AIM OF THE TASK:
The records that follow must be repeated exactly, except for their pictures.

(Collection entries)
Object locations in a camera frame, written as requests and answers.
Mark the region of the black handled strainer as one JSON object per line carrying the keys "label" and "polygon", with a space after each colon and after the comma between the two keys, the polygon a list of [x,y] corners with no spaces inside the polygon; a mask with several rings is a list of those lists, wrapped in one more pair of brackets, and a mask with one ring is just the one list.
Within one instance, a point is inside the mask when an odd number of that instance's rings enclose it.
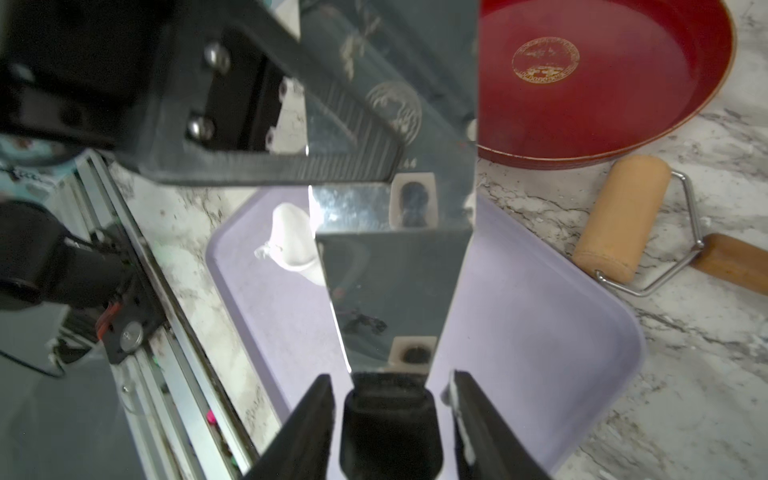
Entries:
{"label": "black handled strainer", "polygon": [[310,219],[352,386],[348,479],[434,479],[426,382],[475,230],[475,1],[304,1]]}

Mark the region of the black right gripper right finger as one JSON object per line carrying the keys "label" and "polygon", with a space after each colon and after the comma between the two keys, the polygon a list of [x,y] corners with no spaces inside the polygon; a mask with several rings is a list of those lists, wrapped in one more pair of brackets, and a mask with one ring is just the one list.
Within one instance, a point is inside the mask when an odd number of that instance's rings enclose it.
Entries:
{"label": "black right gripper right finger", "polygon": [[460,479],[547,480],[474,379],[455,370],[448,385]]}

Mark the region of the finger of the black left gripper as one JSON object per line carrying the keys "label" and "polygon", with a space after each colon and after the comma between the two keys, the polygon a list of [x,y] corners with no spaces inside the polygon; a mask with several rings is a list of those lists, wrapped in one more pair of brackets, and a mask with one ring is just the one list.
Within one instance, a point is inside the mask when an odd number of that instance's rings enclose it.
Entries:
{"label": "finger of the black left gripper", "polygon": [[[306,151],[268,143],[285,80],[310,108]],[[271,17],[180,17],[127,119],[122,166],[171,185],[383,182],[403,146],[320,57]]]}

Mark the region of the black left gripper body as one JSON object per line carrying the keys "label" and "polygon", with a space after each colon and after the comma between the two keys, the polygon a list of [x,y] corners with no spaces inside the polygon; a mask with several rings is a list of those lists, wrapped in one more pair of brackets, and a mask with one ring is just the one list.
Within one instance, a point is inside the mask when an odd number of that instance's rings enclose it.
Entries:
{"label": "black left gripper body", "polygon": [[258,1],[5,1],[1,134],[152,180],[308,180],[266,146],[297,47]]}

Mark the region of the white dough piece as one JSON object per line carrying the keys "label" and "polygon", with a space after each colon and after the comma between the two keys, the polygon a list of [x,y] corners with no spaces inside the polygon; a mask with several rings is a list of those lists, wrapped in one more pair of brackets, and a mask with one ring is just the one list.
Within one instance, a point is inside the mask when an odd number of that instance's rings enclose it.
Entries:
{"label": "white dough piece", "polygon": [[301,275],[315,285],[325,285],[310,216],[292,203],[281,203],[273,210],[270,237],[254,251],[254,256],[271,259],[283,270]]}

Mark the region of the lavender silicone mat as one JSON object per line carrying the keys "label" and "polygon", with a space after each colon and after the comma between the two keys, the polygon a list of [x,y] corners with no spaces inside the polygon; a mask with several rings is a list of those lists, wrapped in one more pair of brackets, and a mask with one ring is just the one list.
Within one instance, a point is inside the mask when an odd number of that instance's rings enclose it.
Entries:
{"label": "lavender silicone mat", "polygon": [[[351,390],[326,291],[255,252],[273,210],[308,204],[304,188],[254,194],[210,239],[206,264],[280,420],[327,374],[337,404]],[[525,449],[557,470],[638,372],[635,315],[486,198],[428,388],[469,372]]]}

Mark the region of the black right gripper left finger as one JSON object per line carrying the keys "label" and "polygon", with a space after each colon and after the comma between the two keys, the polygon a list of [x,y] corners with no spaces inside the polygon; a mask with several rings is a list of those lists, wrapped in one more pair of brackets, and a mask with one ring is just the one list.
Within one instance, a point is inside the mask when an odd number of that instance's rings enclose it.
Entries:
{"label": "black right gripper left finger", "polygon": [[327,477],[335,399],[331,377],[318,375],[245,480]]}

RESULT:
Object locations in a camera frame, written as requests and answers.
Mark the region of the black handled strainer as one JSON object per line carrying the keys "label" and "polygon", with a space after each colon and after the comma between the two keys, the polygon a list of [x,y] corners with no spaces inside the polygon; a mask with several rings is a list of those lists, wrapped in one more pair of brackets, and a mask with one ring is just the one list.
Within one instance, a point is inside the mask when an odd number of that instance's rings enclose it.
Entries:
{"label": "black handled strainer", "polygon": [[310,219],[352,386],[348,479],[434,479],[426,382],[475,230],[475,1],[304,1]]}

Mark the region of the black right gripper right finger as one JSON object per line carrying the keys "label" and "polygon", with a space after each colon and after the comma between the two keys, the polygon a list of [x,y] corners with no spaces inside the polygon; a mask with several rings is a list of those lists, wrapped in one more pair of brackets, and a mask with one ring is just the one list.
Within one instance, a point is inside the mask when an odd number of that instance's rings enclose it.
Entries:
{"label": "black right gripper right finger", "polygon": [[460,479],[547,480],[474,379],[455,370],[448,385]]}

Mark the region of the finger of the black left gripper as one JSON object per line carrying the keys "label" and "polygon", with a space after each colon and after the comma between the two keys, the polygon a list of [x,y] corners with no spaces inside the polygon; a mask with several rings is a list of those lists, wrapped in one more pair of brackets, and a mask with one ring is just the one list.
Within one instance, a point is inside the mask when an odd number of that instance's rings enclose it.
Entries:
{"label": "finger of the black left gripper", "polygon": [[[306,151],[268,143],[285,80],[310,108]],[[271,17],[180,17],[127,119],[122,166],[171,185],[383,182],[403,146],[320,57]]]}

Mark the region of the black left gripper body as one JSON object per line carrying the keys "label" and "polygon", with a space after each colon and after the comma between the two keys, the polygon a list of [x,y] corners with no spaces inside the polygon; a mask with several rings is a list of those lists, wrapped in one more pair of brackets, and a mask with one ring is just the one list.
Within one instance, a point is inside the mask when an odd number of that instance's rings enclose it.
Entries:
{"label": "black left gripper body", "polygon": [[258,1],[5,1],[1,134],[152,180],[308,180],[266,146],[297,47]]}

Mark the region of the white dough piece as one JSON object per line carrying the keys "label" and "polygon", with a space after each colon and after the comma between the two keys, the polygon a list of [x,y] corners with no spaces inside the polygon; a mask with several rings is a list of those lists, wrapped in one more pair of brackets, and a mask with one ring is just the one list.
Within one instance, a point is inside the mask when an odd number of that instance's rings enclose it.
Entries:
{"label": "white dough piece", "polygon": [[301,275],[315,285],[325,285],[310,216],[292,203],[281,203],[273,210],[270,237],[254,251],[254,256],[271,259],[283,270]]}

Mark the region of the lavender silicone mat as one JSON object per line carrying the keys "label" and "polygon", with a space after each colon and after the comma between the two keys, the polygon a list of [x,y] corners with no spaces inside the polygon; a mask with several rings is a list of those lists, wrapped in one more pair of brackets, and a mask with one ring is just the one list.
Within one instance, a point is inside the mask when an odd number of that instance's rings enclose it.
Entries:
{"label": "lavender silicone mat", "polygon": [[[351,390],[326,291],[255,252],[273,210],[308,204],[304,188],[254,194],[210,239],[206,264],[280,420],[327,374],[337,404]],[[525,449],[557,470],[638,372],[635,315],[486,198],[428,388],[469,372]]]}

Mark the region of the black right gripper left finger as one JSON object per line carrying the keys "label" and "polygon", with a space after each colon and after the comma between the two keys, the polygon a list of [x,y] corners with no spaces inside the polygon; a mask with several rings is a list of those lists, wrapped in one more pair of brackets, and a mask with one ring is just the one list.
Within one instance, a point is inside the mask when an odd number of that instance's rings enclose it.
Entries:
{"label": "black right gripper left finger", "polygon": [[327,477],[335,399],[331,377],[318,375],[245,480]]}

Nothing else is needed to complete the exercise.